The question is whether Cano is the best man to bring the FARC to the negotiating table and find a political solution to the conflict. Since the death in 1990 of the FARC’s founding ideologue, Luis Alberto Morantes Jaimes, alias ‘Jacobo Arenas’, his protégé, Cano, has been the movement’s senior ideological and political figure. Unlike Mono Jojoy he was never admired as a charismatic military leader by the rebel rank and file, but his vision of a more urban and politically relevant guerrilla group has found support among the intellectual elements of the FARC. He is however seen as being rigidly Marxist-Leninist, and perhaps not flexible enough to find the grounds of compromise needed to secure a realistic peace settlement.

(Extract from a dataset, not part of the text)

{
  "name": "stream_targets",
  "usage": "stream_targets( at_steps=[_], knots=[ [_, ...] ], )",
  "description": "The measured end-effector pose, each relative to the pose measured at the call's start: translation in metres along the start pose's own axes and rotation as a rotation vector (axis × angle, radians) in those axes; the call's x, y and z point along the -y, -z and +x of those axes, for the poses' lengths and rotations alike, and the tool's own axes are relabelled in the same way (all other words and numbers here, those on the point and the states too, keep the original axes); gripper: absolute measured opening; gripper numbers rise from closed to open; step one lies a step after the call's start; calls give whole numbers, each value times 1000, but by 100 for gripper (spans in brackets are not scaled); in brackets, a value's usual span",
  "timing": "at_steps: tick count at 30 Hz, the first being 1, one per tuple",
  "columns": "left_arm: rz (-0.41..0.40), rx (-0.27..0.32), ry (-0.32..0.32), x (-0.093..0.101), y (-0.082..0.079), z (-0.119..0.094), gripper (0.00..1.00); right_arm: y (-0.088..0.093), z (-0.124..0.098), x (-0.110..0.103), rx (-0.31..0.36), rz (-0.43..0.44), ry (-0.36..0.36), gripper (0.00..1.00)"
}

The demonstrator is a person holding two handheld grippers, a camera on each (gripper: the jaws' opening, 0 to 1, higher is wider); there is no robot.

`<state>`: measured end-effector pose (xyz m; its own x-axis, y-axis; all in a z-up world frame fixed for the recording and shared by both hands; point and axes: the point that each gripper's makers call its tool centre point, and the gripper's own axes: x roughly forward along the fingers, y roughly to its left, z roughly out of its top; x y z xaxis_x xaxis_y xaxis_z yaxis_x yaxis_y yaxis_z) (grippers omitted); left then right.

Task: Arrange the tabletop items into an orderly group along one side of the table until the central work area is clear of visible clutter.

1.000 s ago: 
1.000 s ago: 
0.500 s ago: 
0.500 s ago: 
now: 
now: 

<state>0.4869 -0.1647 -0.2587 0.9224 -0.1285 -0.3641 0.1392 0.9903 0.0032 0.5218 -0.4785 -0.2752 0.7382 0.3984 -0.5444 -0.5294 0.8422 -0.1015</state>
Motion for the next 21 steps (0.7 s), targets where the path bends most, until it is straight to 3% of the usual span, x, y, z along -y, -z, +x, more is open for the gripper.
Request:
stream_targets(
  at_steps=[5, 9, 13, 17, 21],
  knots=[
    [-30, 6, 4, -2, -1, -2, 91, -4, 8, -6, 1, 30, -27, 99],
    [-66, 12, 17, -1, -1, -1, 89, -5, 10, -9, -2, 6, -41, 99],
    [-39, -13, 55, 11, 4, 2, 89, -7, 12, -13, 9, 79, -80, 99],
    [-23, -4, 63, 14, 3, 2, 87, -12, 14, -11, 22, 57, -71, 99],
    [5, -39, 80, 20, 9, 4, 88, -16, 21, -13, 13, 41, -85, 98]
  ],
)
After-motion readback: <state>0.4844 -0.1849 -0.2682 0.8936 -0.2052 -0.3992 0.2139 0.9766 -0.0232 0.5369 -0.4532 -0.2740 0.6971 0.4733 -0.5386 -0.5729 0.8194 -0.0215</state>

Should Cano be killed, or already be lying dead somewhere in the Andes Mountains in Tolima, it is likely that, if the FARC can keep their coherence and discipline, Luciano Marin, alias ‘Ivan Marquez’, will take over. He is a rebel leader with both political experience (he was a congressmen for the doomed Patriotic Union party, the FARC’s one and only foray into mainstream politics) and military credibility. After him, there is no-one with the profile to keep the FARC together and fragmentation and criminalization could follow, ensuring that any peace process with the government would deliver only a fraction of the rebel ranks.

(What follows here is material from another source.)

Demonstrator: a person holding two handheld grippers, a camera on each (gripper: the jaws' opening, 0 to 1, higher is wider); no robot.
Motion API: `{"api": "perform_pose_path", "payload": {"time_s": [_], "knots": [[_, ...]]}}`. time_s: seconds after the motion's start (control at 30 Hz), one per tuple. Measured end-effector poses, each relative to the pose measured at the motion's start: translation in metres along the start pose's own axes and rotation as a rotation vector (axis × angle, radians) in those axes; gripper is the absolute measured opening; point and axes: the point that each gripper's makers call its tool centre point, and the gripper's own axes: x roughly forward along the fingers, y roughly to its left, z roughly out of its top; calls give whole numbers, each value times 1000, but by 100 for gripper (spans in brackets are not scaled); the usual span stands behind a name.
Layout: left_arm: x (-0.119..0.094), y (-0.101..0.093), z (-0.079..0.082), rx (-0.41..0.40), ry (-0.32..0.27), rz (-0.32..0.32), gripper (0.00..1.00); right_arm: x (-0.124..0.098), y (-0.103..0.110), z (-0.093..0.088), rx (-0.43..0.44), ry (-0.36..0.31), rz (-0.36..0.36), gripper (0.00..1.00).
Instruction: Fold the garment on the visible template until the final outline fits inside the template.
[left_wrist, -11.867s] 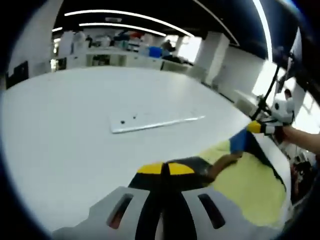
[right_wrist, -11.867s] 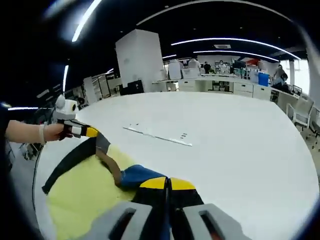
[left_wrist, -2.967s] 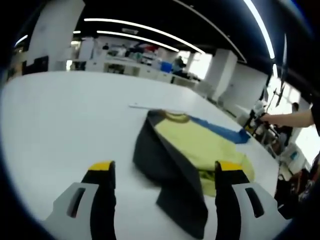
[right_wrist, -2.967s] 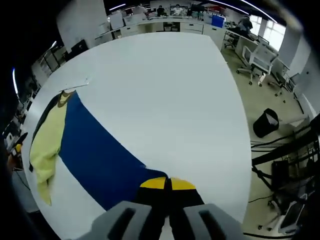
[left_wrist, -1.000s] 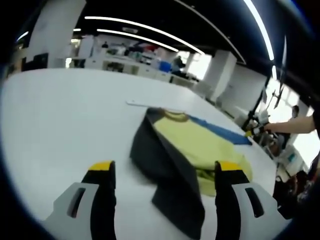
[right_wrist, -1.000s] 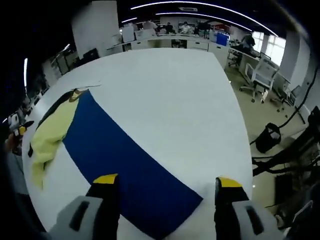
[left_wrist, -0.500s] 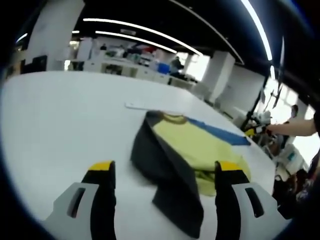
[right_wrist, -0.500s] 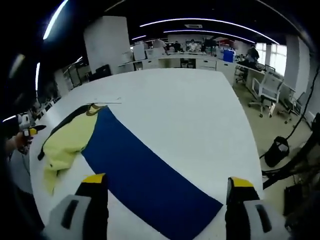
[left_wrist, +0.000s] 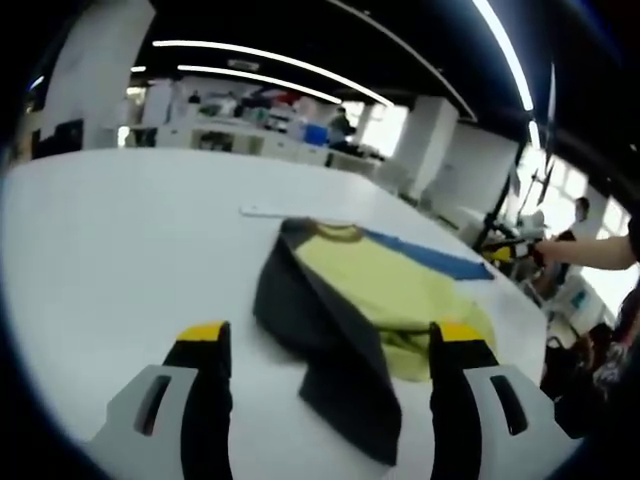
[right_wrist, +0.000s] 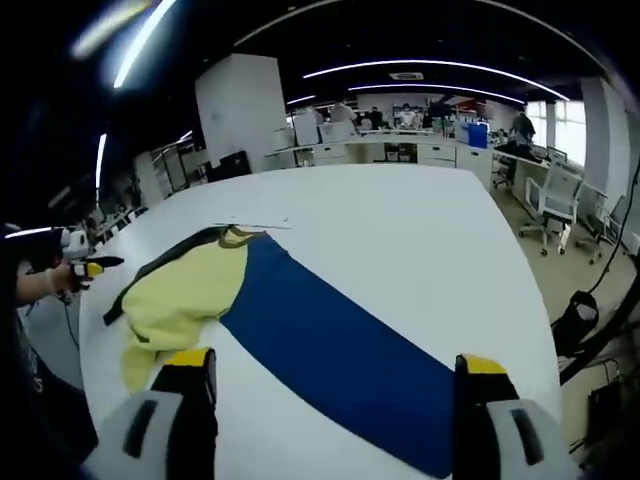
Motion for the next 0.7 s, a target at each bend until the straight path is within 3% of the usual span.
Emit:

Colombia already has the example of what could happen with a criminalized FARC. The paramilitary United Self Defense Forces of Colombia (Autodefensas Unidas de Colombia – AUC), which demobilized in 2006, became the new BACRIMs, whose leadership, and much of its membership, can trace their criminal formation back to the AUC. The seven FARC ‘blocs’ or divisions could become independent criminal entities, or further fragment with individual fronts taking control of criminal activities in their areas of influence, working with the BACRIMs to divvy up territory and resources and smuggle drugs together.
It is time the government thought less about short-term political victories in the civil conflict and focused on the longer-term goal of a political solution, while the FARC are still able to deliver the majority of their troops in a peace process.